Seringkali ia ingin menjawabnya, "Aku masih mencintaimu juga.." tetapi ia mengehentikan dirinya sendiri.
Di sisi lain, kondisi Jaebum tidak jauh lebih baik. Ia jarang makan, tidak pernah keluar rumah, selalu menghabiskan waktunya dikamar. Bahkan tidak mandi, badan tak bernyawanya tergeletak dikasurnya.
"Jaebum!" Terdengar gedoran dari pintu depan. "Jaebum! Buka pintu ini!"
Tidak ada jawaban.
"Woy! Jaebum! Bukain woy!"
Tetap saja.
"Im Jae Bum! Buka pintunya ga! Atoga gw ancurin ni pintu!" Teriaknya lagi.
Tiba tiba ia menerima notifikasi KakaoTalk.
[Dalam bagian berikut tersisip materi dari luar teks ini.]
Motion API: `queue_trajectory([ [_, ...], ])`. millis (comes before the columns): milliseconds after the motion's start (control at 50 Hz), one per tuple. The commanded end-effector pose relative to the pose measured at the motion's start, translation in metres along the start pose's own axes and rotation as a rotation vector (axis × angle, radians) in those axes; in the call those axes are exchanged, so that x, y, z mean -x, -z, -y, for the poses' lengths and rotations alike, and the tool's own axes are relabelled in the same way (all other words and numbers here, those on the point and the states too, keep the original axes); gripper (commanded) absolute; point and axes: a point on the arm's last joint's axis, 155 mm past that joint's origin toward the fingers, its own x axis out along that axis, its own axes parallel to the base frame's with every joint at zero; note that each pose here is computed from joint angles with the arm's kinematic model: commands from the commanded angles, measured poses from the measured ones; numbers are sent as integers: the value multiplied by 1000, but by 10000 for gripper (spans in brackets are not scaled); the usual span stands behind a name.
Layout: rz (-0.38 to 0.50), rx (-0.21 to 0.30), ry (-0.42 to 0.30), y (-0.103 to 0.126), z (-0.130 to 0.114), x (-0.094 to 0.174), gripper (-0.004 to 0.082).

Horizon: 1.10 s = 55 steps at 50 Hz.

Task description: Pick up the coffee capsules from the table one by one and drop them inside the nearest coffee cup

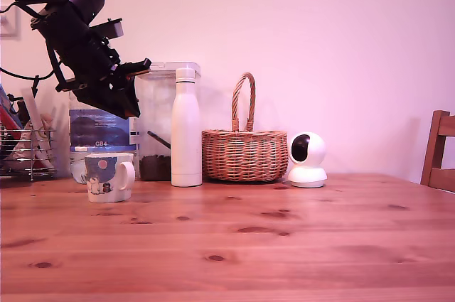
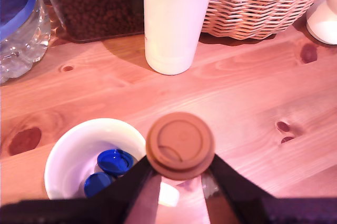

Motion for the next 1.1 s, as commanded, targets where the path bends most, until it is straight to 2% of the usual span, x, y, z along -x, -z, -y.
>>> queue_trajectory([
  [0, -31, 0, 2, 12, 3, -1, 150],
  [220, -38, 0, 2, 13, 3, -1, 148],
  [300, -52, -23, -3, 17, 2, -1, 148],
  [780, -95, 3, -96, 21, -39, 31, 148],
  [1080, -107, -7, -115, 24, -47, 34, 148],
])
Dari... Jaebum?
"Maaf nih Mark-hyung.."
"Tapi.."
"Apakah kau bodoh?"
"Coba buka pintunya dulu.."
"Gadikunci.. idiot.."
Meihat ini, ia mengangkat alisnya dengan heran, mematikan ponselnya dan membuka pintunya. Benar saja, terbuka pintunya.
"Tsk.. Bodoh.." Ia bergumam pada dirinya sendiri, seraya memasuki rumahnya Jaebum, menutup pintunya.
"Jaebum-ah!" Serunya selagi memasuki kamarnya Jaebum.
Didalam sangatlah gelap. Tirainya tertutup. Barang berceceran. Baunya sangatlah busuk. Seperti seseorang meninggal didalam- sesuatu memang mati. Keinginannya untuk hidup. Hilang entah kemana.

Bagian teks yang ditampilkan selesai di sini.